I wish that Canon would revisit the lens and update it with USM and perhaps a little smoother transition to ooF areas. Of course, with Canon's revised pricing it would probably cost $800. Right now it is a bargain. Light. Sharp. An easy lens to throw in the pocket and as is sharper than either my 17-40mm f/4L or 24-105mm f/4L IS by f/2.8. This shot was taken this week, wide open, with the 35mm f/2. There is some small processing in Lightroom 4, but more to do with color/saturation than any kind of sharpness.


----------



## elflord (Oct 7, 2012)

Synomis192 said:


> I've always heard photographers that praise a photographer for collecting either a 35/50/85 or 24/50/135 lens collection.

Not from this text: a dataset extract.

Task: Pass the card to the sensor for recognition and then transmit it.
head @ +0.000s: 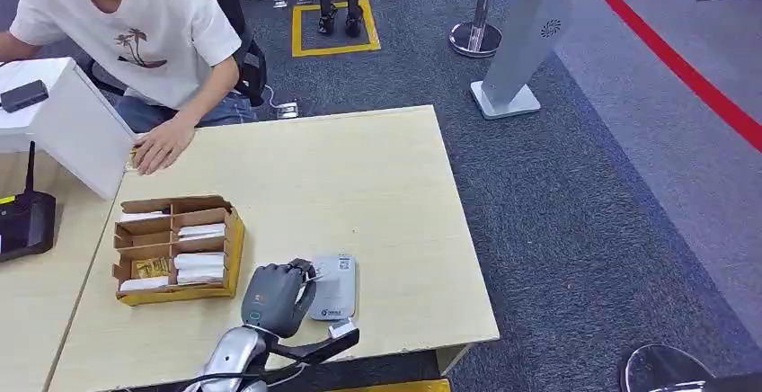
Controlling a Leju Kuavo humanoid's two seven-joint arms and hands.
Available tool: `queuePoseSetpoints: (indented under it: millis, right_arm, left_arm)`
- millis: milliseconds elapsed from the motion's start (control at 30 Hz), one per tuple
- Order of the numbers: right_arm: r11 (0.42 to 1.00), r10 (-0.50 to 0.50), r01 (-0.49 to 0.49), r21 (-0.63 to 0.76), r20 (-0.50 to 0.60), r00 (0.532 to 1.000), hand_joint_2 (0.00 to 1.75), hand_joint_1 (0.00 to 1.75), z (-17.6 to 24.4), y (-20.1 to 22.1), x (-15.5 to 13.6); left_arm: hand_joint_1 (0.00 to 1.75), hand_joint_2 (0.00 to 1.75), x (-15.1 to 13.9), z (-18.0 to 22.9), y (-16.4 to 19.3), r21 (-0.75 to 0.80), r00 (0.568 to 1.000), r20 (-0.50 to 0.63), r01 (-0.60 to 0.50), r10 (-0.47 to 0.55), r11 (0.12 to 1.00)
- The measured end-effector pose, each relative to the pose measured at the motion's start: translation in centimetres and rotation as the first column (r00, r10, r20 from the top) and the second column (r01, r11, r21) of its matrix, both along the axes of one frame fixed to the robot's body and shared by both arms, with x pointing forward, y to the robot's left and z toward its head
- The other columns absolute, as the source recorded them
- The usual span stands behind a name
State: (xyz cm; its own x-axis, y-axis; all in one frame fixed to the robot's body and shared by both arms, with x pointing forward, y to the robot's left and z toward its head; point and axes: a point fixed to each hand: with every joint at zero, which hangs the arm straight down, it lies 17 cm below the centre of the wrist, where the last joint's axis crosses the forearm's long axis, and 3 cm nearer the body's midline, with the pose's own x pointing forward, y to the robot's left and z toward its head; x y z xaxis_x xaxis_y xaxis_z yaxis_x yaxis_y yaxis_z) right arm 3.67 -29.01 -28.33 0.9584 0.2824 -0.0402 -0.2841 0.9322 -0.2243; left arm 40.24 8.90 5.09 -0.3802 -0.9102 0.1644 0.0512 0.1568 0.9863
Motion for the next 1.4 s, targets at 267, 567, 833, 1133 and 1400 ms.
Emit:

Those are really really great lens and I've only got to spend 30 minutes with a 50 f/1.2 and I ultimately fell in love with it.
> 
> Is there a non-L prime trinity out there that offers the best images?
> 
> Like this is what I'm thinking, if I were to get the non-L versions of the 35/50/135 lens is that a good enough prime collection?

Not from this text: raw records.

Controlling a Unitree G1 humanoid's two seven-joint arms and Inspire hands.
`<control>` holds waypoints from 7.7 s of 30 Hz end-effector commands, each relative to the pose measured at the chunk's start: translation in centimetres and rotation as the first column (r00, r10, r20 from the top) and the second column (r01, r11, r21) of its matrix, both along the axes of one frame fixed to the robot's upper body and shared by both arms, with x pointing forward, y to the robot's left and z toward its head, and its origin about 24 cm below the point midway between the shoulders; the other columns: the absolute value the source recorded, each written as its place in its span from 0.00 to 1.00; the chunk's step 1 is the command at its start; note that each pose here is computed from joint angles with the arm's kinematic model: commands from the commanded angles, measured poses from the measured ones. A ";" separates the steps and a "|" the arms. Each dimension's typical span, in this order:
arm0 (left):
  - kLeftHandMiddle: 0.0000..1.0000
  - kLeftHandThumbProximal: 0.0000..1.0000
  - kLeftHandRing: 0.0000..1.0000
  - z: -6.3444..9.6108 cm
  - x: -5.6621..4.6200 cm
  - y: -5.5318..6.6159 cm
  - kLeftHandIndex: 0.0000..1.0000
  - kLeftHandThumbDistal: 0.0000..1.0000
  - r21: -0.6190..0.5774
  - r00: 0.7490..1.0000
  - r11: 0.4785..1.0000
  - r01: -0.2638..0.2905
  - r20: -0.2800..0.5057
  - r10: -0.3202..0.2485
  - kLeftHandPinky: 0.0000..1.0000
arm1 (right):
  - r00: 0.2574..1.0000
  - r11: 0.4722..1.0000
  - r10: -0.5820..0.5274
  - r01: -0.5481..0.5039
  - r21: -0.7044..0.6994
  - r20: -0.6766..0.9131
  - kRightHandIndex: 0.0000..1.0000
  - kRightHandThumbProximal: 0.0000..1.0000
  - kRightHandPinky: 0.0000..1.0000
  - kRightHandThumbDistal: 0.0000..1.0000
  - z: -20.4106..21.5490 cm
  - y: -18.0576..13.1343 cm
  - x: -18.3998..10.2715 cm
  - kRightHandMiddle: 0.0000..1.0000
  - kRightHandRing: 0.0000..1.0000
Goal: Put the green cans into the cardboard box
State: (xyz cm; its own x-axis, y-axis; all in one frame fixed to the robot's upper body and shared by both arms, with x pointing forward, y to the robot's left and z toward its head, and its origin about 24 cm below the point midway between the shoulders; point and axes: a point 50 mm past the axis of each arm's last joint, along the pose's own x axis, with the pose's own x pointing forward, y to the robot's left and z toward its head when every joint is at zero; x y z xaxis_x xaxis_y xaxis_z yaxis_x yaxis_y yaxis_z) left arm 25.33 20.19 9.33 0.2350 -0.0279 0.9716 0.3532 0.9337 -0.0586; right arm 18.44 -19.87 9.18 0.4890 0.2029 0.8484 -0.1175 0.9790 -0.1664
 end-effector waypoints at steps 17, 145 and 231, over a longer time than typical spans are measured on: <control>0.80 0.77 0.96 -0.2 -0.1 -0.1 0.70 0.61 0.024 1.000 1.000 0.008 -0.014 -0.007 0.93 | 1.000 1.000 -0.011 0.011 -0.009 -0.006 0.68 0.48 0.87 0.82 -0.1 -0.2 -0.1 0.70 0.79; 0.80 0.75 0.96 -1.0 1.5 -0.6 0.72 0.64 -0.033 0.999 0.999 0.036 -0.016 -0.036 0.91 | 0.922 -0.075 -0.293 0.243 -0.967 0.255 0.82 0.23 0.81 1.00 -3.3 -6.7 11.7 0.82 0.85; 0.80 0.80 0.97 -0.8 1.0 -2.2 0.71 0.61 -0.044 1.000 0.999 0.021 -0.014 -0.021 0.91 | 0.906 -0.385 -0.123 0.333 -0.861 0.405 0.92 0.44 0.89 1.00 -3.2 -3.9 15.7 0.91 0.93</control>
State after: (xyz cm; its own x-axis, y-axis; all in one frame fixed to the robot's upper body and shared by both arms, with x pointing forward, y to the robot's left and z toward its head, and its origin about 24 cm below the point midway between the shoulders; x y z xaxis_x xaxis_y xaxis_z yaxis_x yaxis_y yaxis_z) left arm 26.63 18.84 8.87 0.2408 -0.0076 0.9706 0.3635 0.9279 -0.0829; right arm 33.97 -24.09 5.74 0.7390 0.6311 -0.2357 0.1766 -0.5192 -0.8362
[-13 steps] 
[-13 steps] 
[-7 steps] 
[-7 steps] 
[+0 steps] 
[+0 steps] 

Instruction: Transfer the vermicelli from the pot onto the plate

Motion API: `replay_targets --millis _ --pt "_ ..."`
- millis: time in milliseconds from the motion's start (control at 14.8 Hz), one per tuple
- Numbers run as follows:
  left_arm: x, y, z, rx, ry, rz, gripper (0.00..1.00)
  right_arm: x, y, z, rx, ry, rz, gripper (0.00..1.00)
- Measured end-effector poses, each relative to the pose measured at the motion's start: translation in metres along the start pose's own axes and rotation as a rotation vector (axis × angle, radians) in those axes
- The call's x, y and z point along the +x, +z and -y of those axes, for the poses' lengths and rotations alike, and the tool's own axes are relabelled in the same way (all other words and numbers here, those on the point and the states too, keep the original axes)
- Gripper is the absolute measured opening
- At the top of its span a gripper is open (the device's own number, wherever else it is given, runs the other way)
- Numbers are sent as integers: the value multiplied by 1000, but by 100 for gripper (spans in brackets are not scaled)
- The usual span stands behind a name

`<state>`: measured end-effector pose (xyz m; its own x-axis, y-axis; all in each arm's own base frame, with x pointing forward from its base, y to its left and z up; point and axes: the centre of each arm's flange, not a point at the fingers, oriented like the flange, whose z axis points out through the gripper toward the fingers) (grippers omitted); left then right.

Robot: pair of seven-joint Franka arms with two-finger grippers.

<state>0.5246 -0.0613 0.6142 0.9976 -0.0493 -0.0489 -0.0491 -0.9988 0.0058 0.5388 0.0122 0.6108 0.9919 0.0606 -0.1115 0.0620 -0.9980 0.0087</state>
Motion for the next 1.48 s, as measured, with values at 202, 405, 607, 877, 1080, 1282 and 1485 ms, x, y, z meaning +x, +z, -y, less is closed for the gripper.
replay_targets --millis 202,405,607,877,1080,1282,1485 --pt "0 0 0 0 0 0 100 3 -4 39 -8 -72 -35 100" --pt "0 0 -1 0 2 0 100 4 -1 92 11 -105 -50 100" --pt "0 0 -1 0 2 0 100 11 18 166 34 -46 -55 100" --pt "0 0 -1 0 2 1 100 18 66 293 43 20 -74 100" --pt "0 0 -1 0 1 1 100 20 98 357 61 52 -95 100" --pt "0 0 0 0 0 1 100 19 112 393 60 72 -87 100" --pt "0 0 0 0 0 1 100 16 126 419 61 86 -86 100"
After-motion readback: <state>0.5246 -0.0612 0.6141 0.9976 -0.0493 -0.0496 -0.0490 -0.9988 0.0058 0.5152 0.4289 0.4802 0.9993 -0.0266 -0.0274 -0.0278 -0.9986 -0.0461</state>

The Sigma 85mm is an obvious choice, though at its price point and quality it really plays with L glass. 35 f/2 / Sigma 85 f/1.4 / 135L would make a pretty solid budget trinity. 

The only issues with your proposed trinity are that 35mm and 50mm are pretty close together (if you have a 50, you might start looking at 24mm instead of 35mm), and there's not much point getting a budget 135 (the 135L is one of the best values in the lineup). 

If you can live with manual focus, Samyang's lenses are a steal at the wide angle.


----------



## sandymandy (Oct 7, 2012)

100mm macro 2.8 is as good as the L version of it.


----------



## crasher8 (Oct 7, 2012)

I think the 40 2.8 is my solution for a great low priced 35mm on FF. This little gem has more going for it than cons. I had the 35 f/2 and used it on both crop and FF and just couldn't deal with the CA, buzzing and hunting/seeking AF. I liked the color rendering and FL but the low blade count made the blur too choppy. 

If I was to buy Primes on a semi-budget I'd get:

Sigma 30 1.4 (crop)
Canon Pancake 40 (FF-it's a weird FL on a crop)
Sigma 50 1.4 (both)
Canon 100 f/2 (Very underrated, no CA issues like the 85)
EF 135 L (This and the 70-200 f/4 L are two L lenses you should really get, best bargains in the Canon lineup)
Another great portrait lens is the Canon 100 f/2.8 Macro. Almost too sharp for some folks. Better on kids and youth portraits.


----------



## neuroanatomist (Oct 7, 2012)

Synomis192 said:


> I've always heard photographers that praise a photographer for collecting either a 35/50/85 or 24/50/135 lens collection.


Point of order - the phrase 'holy trinity of primes' usually refers to the 35-85-135 combo.


----------



## LostArk (Oct 7, 2012)

neuroanatomist said:


> Synomis192 said:
> 
> 
> > I've always heard photographers that praise a photographer for collecting either a 35/50/85 or 24/50/135 lens collection.
> ...



While I wouldn't hesitate to call the 35-85-135 a "holy trinity" of lenses, I find that the difference in perspective between 85 and 135 to be minimal, so to have both in one's trinity strikes me as redundant. 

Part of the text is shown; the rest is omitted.